Watch this Science Notes for Solaris 10 Containers:

Solaris 8 containers on top of Solaris 10 host.

Types of Zones

There are two types of zones, global and non-global. Think of a global zone as the server itself, the traditional view of a Solaris system as we all know it, where you can login as root and have full control of the entire system. The global zone is the default zone and is used for system-wide configuration and control. Every system contains a global zone and there can only be one global zone on a physical Solaris server.

A non-global zone is created from the global zone and also managed by it. You can have up to 8192 non-global zones on a single physical systemthe only real limitation is the capability of the server itself. Applications that run in a non-global zone are isolated from applications running in a separate non-global zone, allowing multiple versions of the same application to run on the same physical server.

Zone States

Non-global zones are referred to simply as zones and can be in a number of states depending on the current state of configuration or readiness for operation. You should note that zone states only refer to non-global zones because the global zone is always running and represents the system itself. The only time the global zone is not running is when the server has been shut down.

Zone States
configured A zone is in this state when the configuration has been completed and storage has been committed. Additional configuration that must be done after the initial reboot has yet to be done.
incomplete A zone is set to this state during an install or uninstall operation. Upon completion of the operation, it changes to the correct state.
installed A zone in this state has a confirmed configuration. The zoneadm command is used to verify that the zone will run on the designated Solaris system. Packages have been installed under the zone’s root path. Even though the zone is installed, it still has no virtual platform associated with it.
ready The zone’s virtual platform is established. The kernel creates the zsched process, the network interfaces are plumbed and file systems are mounted. The system also assigns a zone ID at this state, but there are no processes associated with this zone.
running A zone enters this state when the first user process is created. This is the normal state for an operational zone.
Shutting Down + Down Transitional states that are only visible while a zone is in the process of being halted. If a zone cannot shut down for any reason, then it will also display this state.

Zone Features

This section describes the features of both the global zone and non-global zones.

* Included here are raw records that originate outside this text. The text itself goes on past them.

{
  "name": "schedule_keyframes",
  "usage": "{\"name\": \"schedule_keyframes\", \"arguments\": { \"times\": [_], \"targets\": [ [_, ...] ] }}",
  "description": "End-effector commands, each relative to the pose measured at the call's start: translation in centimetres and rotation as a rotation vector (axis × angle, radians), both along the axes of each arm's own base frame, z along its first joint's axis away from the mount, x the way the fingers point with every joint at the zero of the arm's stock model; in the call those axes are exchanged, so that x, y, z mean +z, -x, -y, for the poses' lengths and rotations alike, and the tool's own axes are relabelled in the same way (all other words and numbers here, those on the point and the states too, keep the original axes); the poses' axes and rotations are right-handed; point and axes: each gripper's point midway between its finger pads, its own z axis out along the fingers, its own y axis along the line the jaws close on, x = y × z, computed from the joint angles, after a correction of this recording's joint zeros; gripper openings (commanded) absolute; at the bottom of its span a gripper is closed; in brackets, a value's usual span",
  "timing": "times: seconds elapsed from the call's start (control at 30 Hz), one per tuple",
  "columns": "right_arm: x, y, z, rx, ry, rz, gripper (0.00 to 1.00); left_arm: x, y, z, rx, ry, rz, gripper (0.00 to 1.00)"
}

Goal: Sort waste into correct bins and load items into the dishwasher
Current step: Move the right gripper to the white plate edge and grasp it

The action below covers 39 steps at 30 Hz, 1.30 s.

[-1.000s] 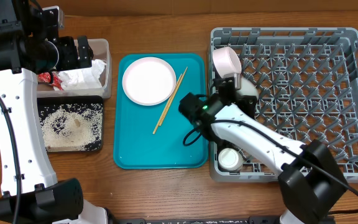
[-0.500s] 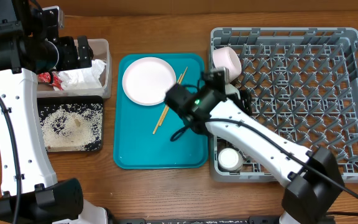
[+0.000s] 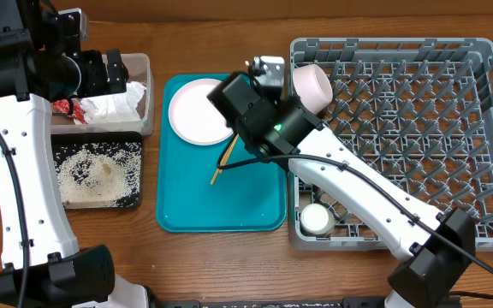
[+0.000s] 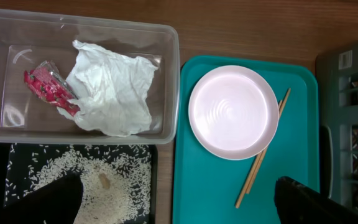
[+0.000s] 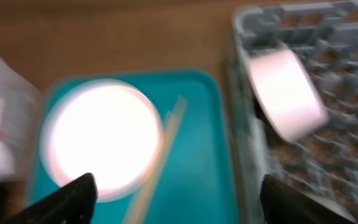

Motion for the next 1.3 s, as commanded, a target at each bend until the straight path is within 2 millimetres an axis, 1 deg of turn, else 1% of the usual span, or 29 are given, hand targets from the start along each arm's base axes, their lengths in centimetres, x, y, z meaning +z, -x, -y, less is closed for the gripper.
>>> {"name": "schedule_keyframes", "arguments": {
  "times": [0.0,0.07,0.13,0.17,0.33,0.4,0.57,0.7,0.8,0.93,1.1,1.17,1.23,1.27],
  "targets": [
    [-1.3,-1.1,-1.8,0.040,-0.064,0.002,0.76,0.0,-0.1,0.0,0.012,0.005,-0.002,1.00],
    [-2.7,-1.8,-2.9,0.060,-0.102,-0.011,0.72,0.0,-0.1,0.0,0.012,0.005,-0.001,1.00],
    [-4.6,-2.4,-3.8,0.085,-0.135,-0.051,0.69,0.0,-0.1,0.0,0.012,0.005,-0.001,1.00],
    [-5.9,-2.8,-4.3,0.101,-0.159,-0.084,0.68,0.0,-0.1,0.0,0.012,0.005,-0.001,1.00],
    [-11.0,-4.2,-5.5,0.147,-0.242,-0.207,0.59,0.0,-0.1,0.0,0.012,0.005,-0.001,1.00],
    [-12.6,-4.7,-5.8,0.163,-0.281,-0.247,0.54,0.0,-0.1,0.0,0.012,0.005,-0.001,1.00],
    [-15.2,-6.0,-5.4,0.155,-0.323,-0.287,0.49,0.0,-0.1,0.0,0.012,0.005,-0.001,1.00],
    [-17.1,-6.3,-5.9,0.168,-0.339,-0.309,0.48,0.0,-0.1,0.0,0.012,0.005,-0.001,1.00],
    [-18.7,-6.3,-5.9,0.160,-0.331,-0.328,0.47,0.0,-0.1,0.0,0.012,0.005,-0.001,1.00],
    [-19.7,-6.4,-5.8,0.151,-0.318,-0.336,0.44,0.0,-0.1,-0.1,0.014,0.005,-0.001,1.00],
    [-20.3,-6.6,-5.3,0.130,-0.297,-0.332,0.43,0.0,-0.1,-0.1,0.013,0.005,-0.001,1.00],
    [-20.2,-6.7,-5.2,0.130,-0.298,-0.330,0.43,0.0,-0.1,0.2,0.006,0.005,-0.001,1.00],
    [-19.7,-7.0,-5.5,0.148,-0.295,-0.316,0.44,0.0,-0.1,0.2,0.005,0.005,-0.001,1.00],
    [-19.1,-7.3,-5.8,0.167,-0.297,-0.305,0.47,0.0,-0.1,0.2,0.005,0.005,-0.001,1.00]
  ]
}}
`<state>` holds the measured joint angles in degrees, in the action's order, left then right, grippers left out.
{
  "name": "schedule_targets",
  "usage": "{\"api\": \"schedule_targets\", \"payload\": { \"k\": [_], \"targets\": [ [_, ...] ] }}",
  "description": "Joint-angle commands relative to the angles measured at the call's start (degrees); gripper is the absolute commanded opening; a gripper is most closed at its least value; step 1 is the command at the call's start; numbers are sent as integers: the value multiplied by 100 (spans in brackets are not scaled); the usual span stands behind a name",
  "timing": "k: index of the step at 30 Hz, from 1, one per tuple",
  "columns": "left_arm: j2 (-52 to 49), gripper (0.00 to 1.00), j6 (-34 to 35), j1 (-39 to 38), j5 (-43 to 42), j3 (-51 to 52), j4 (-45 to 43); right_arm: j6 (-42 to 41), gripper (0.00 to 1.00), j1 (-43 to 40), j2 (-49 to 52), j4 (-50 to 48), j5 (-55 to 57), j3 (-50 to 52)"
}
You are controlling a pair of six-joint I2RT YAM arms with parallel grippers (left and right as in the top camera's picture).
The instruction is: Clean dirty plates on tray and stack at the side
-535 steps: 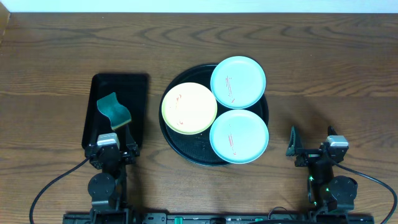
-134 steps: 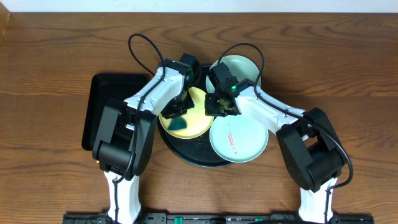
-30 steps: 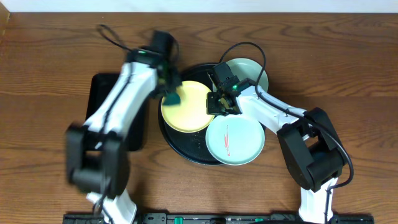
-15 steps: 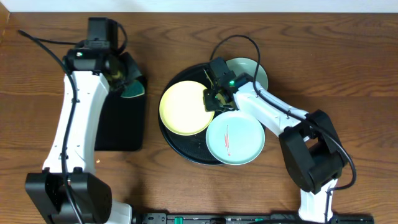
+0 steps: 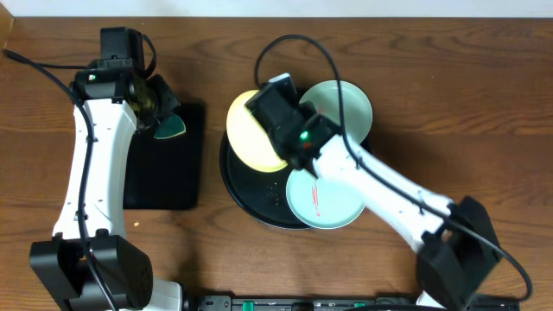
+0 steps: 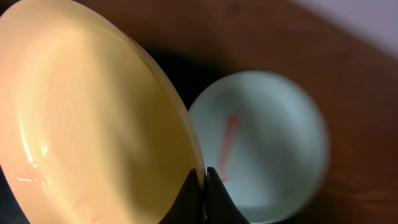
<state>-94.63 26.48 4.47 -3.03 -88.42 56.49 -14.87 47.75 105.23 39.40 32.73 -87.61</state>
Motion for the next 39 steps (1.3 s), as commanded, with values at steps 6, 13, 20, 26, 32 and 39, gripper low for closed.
{"api": "schedule_targets", "payload": {
  "k": [6,13,20,26,32,39],
  "targets": [
    [11,7,-136,13,52,83,4,990,1,938,-376,-164,3547,-146],
    [11,8,-136,13,52,87,9,986,1,1397,-376,-319,5239,-146],
    [11,7,-136,13,52,90,35,979,1,1340,-376,-223,4371,-146],
    [11,7,-136,11,52,98,136,247,1,608,-391,208,1954,-149],
    [11,7,-136,-4,52,101,199,-52,1,-662,-774,450,-1130,-149],
    [11,8,-136,-151,52,101,197,-52,1,-2662,-1338,785,-3720,-149]
  ]
}}
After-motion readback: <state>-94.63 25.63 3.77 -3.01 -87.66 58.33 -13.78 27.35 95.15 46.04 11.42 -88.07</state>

The global zone has the following features:

  • The global zone is assigned zone ID 0 by the system.
  • It provides the single bootable instance of the Solaris Operating Environment that runs on the system.
  • It contains a full installation of Solaris system packages.
  • It can contain additional software, packages, file, or data that was not installed through the packages mechanism.
  • Contains a complete product database of all installed software components.
  • It holds configuration information specific to the global zone, such as the global zone hostname and the file system table.
  • It is the only zone that is aware of all file systems and devices on the system.
  • It is the only zone that is aware of non-global zones and their configuration.
  • It is the only zone from which a non-global zone can be configured, installed, managed, and uninstalled.

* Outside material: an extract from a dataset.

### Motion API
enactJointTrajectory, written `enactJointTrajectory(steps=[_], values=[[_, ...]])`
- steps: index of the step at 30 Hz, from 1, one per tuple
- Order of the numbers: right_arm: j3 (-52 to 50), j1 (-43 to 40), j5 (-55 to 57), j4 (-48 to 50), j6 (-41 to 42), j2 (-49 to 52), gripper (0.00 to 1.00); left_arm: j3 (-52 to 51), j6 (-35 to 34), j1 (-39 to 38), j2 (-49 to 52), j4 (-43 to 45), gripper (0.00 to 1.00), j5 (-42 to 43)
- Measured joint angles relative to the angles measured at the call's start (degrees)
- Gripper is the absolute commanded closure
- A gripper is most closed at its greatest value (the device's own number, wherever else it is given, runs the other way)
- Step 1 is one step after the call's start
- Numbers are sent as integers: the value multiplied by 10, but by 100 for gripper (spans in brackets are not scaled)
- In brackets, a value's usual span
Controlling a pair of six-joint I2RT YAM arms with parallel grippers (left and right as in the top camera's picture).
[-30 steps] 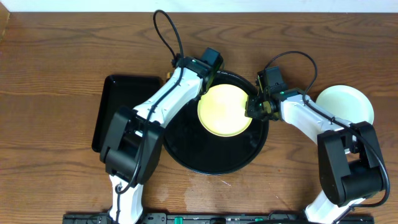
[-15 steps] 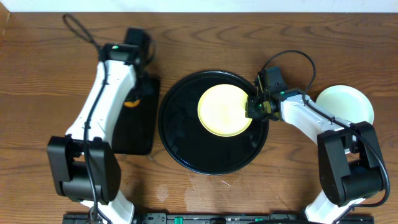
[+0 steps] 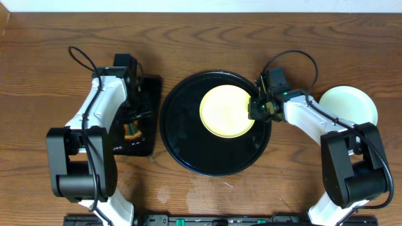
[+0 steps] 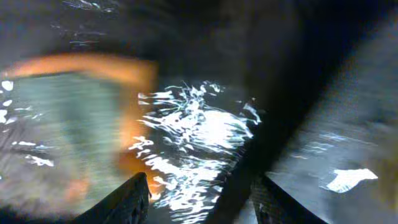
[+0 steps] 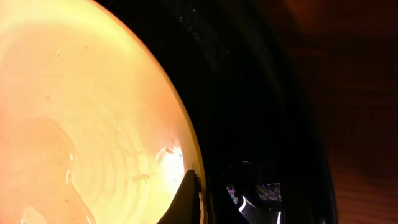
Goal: Clean dirty plates on tray and stack at the side
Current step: 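Put the sponge back on the black tray with the left gripper, then tilt the yellow plate up with the right gripper, steadying with the left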
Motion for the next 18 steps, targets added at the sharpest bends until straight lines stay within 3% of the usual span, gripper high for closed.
enactJointTrajectory(steps=[5, 8, 18], values=[[0, -4, -12, 1, -30, 0, 99, 0, 2, -50, 0, 61, 46, 114], [-1, -9, -25, 2, -47, 0, 99, -3, -1, -93, 0, 105, 69, 146], [-1, -11, -34, 2, -62, 1, 99, -50, -40, -192, 0, 214, 71, 147]])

Non-global zones have the following features:

  • The non-global zone is assigned a zone ID by the system when it is booted.
  • It shares the Solaris kernel that is booted from the global zone.
  • It contains a subset of the installed Solaris system packages.
  • It can contain additional software packages, shared from the global zone.
  • It can contain additional software packages that are not shared from the global zone.
  • It can contain additional software, files, or data that was not installed using the package mechanism, or shared from the global zone.
  • It contains a complete product database of all software components that are installed in the zone. This includes software that was installed independently of the global zone as well as software shared from the global zone.
  • It is not aware of the existence of other zones.
  • It cannot install, manage, or uninstall other zones, including itself.
  • It contains configuration information specific to itself, the non-global zone, such as the non-global zone hostname and file system table.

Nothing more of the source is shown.